Task to complete>
Extract the final stretch of the data: the line that contains "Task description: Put" and every line after it, unaltered, and no other lines.

════════

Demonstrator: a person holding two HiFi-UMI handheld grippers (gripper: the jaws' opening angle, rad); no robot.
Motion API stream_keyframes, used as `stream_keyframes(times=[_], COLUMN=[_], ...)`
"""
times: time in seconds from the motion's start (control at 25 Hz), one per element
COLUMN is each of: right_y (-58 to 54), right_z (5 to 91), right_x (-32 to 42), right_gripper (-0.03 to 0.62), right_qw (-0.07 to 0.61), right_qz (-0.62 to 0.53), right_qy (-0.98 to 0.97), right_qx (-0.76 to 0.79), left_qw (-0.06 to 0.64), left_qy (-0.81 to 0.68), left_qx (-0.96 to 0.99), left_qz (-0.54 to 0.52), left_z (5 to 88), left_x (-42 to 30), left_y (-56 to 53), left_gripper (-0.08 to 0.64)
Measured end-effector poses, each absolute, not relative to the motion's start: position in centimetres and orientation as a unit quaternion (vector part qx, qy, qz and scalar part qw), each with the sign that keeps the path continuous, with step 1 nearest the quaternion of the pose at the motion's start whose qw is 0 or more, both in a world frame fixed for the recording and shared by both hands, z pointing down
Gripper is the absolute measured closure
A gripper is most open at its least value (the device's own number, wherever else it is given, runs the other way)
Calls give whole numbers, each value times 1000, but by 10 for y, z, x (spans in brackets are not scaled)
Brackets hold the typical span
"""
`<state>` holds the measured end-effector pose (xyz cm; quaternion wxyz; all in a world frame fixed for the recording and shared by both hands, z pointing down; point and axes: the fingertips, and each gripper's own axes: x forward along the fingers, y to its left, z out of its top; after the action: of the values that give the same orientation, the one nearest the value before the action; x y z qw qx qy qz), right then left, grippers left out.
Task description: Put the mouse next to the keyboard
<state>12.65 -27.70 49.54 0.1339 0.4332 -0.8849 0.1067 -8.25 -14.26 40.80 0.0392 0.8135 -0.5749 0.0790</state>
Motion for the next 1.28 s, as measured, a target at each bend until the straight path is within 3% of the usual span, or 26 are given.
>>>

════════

Expected output>
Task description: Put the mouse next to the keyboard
<state>12.65 -27.70 49.54 0.1339 0.4332 -0.8849 0.1067 -8.25 -14.26 40.80 0.0392 0.8135 -0.5749 0.0790</state>
Motion for the next 1.28 s, as measured, a target at each bend until the straight path is within 3% of the usual span, or 26 are given.
>>>

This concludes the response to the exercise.